1 - Le rôle de l'hypophyse
L'hypophyse agit sur les testicules en sécrétant deux hormones, appelées
gonadostimulines, car elles agissent sur les gonades :
2 - Le rôle de l'hypothalamus
L'hypothalamus est situé dans la zone antérieure de l'encéphale, au-dessus de l'hypophyse. Il est responsable de la sécrétion d'une hormone appelée
gonadolibérine, ou
GnRH. La sécrétion de cette hormone est également pulsatile et conditionne la sécrétion hypophysaire des deux gonadostimulines.
La GnRH est une
neurohormone. Elle est libérée à l'extrémité des axones des neurones de l'hypothalamus, puis dans le sang vers les cellules de l'hypophyse, toutes proches.
Les neurones de l'hypothalamus sont en contact avec les neurones de nombreuses autres régions de l'encéphale. Toutes ces régions nerveuses influencent l'activité de l'hypothalamus par la sécrétion de neurotransmetteurs inhibiteurs ou activateurs, et contribuent donc à la régulation de la sécrétion de GnRH.

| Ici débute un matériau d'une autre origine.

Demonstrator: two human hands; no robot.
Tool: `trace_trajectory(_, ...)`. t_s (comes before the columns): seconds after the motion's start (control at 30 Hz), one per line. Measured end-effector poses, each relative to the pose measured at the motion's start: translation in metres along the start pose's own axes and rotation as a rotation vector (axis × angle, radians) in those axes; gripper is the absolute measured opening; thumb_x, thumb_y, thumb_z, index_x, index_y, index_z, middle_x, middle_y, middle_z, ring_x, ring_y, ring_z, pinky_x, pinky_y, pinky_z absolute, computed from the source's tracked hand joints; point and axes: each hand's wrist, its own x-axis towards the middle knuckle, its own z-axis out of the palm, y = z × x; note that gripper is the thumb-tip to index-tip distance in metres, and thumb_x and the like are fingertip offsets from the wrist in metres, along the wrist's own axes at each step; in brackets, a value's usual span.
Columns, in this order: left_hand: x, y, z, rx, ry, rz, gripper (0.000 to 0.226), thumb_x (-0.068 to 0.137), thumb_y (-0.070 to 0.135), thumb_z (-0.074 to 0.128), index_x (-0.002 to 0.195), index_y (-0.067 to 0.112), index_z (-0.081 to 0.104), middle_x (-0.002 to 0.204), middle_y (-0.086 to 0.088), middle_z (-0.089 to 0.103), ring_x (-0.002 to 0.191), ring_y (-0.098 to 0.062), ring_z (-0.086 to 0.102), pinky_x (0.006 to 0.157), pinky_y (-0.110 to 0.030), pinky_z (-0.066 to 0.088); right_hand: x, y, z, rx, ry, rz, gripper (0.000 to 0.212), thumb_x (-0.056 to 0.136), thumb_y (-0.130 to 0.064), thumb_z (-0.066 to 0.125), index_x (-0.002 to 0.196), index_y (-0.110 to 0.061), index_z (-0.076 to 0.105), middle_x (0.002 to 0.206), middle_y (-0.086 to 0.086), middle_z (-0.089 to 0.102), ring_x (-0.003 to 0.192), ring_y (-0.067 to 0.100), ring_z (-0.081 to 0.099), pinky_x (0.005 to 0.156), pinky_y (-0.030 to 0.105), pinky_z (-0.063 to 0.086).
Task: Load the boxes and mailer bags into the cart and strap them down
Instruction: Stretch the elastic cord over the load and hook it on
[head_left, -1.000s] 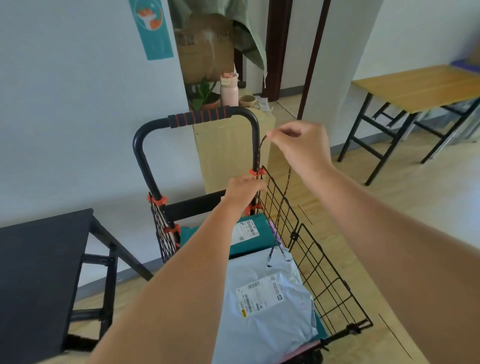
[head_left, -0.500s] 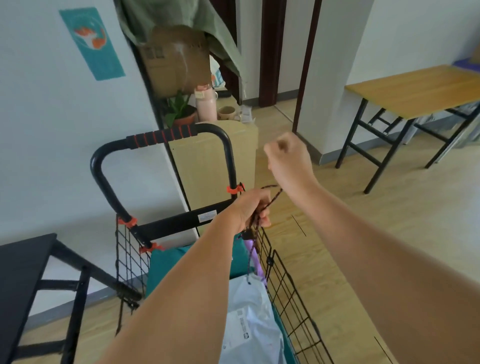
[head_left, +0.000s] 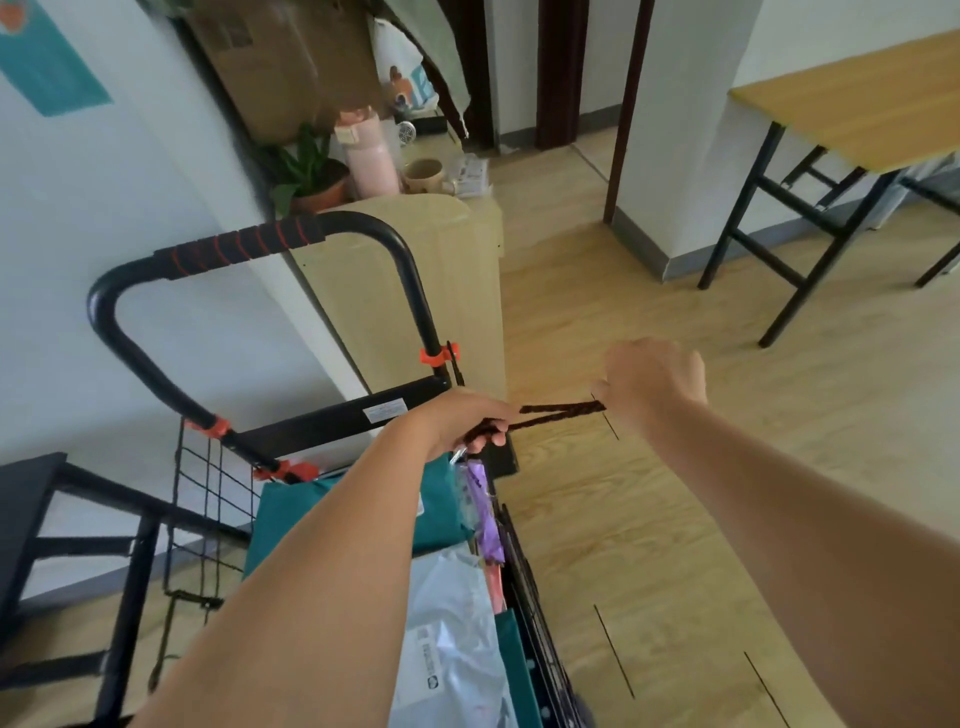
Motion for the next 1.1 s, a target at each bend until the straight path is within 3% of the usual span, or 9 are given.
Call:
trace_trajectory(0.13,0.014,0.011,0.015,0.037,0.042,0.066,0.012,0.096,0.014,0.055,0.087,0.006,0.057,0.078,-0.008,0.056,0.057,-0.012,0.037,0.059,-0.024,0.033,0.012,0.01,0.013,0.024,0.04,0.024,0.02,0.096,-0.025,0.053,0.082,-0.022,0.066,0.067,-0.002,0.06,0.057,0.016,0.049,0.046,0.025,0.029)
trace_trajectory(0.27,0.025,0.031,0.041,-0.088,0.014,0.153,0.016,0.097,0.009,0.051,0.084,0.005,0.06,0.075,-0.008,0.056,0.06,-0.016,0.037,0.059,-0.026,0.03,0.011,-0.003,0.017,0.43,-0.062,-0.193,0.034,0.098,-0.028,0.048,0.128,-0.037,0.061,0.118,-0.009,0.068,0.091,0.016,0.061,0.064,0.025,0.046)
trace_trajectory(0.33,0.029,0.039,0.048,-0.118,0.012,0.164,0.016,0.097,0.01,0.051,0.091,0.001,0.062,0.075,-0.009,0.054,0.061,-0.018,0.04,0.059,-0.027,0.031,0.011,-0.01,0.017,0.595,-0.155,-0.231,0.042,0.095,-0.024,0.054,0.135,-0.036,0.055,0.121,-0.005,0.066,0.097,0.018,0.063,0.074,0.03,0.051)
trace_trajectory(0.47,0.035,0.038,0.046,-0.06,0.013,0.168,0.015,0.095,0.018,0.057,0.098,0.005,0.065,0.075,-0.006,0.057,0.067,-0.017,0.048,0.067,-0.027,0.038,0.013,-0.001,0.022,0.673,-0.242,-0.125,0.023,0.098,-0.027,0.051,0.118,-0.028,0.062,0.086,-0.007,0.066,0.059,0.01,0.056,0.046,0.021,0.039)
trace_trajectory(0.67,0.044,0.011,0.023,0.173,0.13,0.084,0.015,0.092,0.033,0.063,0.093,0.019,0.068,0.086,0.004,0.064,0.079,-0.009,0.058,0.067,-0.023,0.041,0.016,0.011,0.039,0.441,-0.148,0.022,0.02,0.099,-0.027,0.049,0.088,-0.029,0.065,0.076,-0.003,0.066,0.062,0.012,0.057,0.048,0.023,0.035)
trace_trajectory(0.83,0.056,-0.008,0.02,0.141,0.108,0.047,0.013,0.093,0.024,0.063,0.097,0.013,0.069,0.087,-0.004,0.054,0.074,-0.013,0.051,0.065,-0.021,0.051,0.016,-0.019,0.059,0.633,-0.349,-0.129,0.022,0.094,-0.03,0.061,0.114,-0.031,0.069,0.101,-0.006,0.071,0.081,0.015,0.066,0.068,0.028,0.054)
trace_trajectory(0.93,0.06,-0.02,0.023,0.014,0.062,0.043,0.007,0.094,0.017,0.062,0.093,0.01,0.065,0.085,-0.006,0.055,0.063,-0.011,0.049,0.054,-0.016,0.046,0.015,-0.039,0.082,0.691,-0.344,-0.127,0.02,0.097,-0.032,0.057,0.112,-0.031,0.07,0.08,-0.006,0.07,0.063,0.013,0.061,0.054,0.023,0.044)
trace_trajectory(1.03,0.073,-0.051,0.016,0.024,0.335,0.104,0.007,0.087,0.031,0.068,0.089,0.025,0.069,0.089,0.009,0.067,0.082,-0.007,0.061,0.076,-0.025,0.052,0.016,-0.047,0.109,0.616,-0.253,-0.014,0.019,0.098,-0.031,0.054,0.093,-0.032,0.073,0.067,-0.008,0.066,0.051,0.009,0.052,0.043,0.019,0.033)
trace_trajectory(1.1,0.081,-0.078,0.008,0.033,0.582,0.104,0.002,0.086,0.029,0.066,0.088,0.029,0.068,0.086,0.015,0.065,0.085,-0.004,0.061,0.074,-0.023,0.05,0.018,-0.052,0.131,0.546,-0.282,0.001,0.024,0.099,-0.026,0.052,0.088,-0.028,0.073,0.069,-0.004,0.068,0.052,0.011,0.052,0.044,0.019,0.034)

Outre ce contrôle cérébral de l'activité hypothalamique, la testostérone est également un élément régulateur. Les neurones sécréteurs de GnRH possèdent des récepteurs à la testostérone. Cela permet une inhibition de la sécrétion de GnRH en présence d'une grande concentration de testostérone dans le sang. Ce système s'appelle le
rétrocontrôle négatif.
Représentation schématique de l'ensemble du mécanisme autorégulé aboutissant à la sécrétion de testostérone.
Les « + » indiquent un effet activateur.
Les « - » indiquent un effet inhibiteur.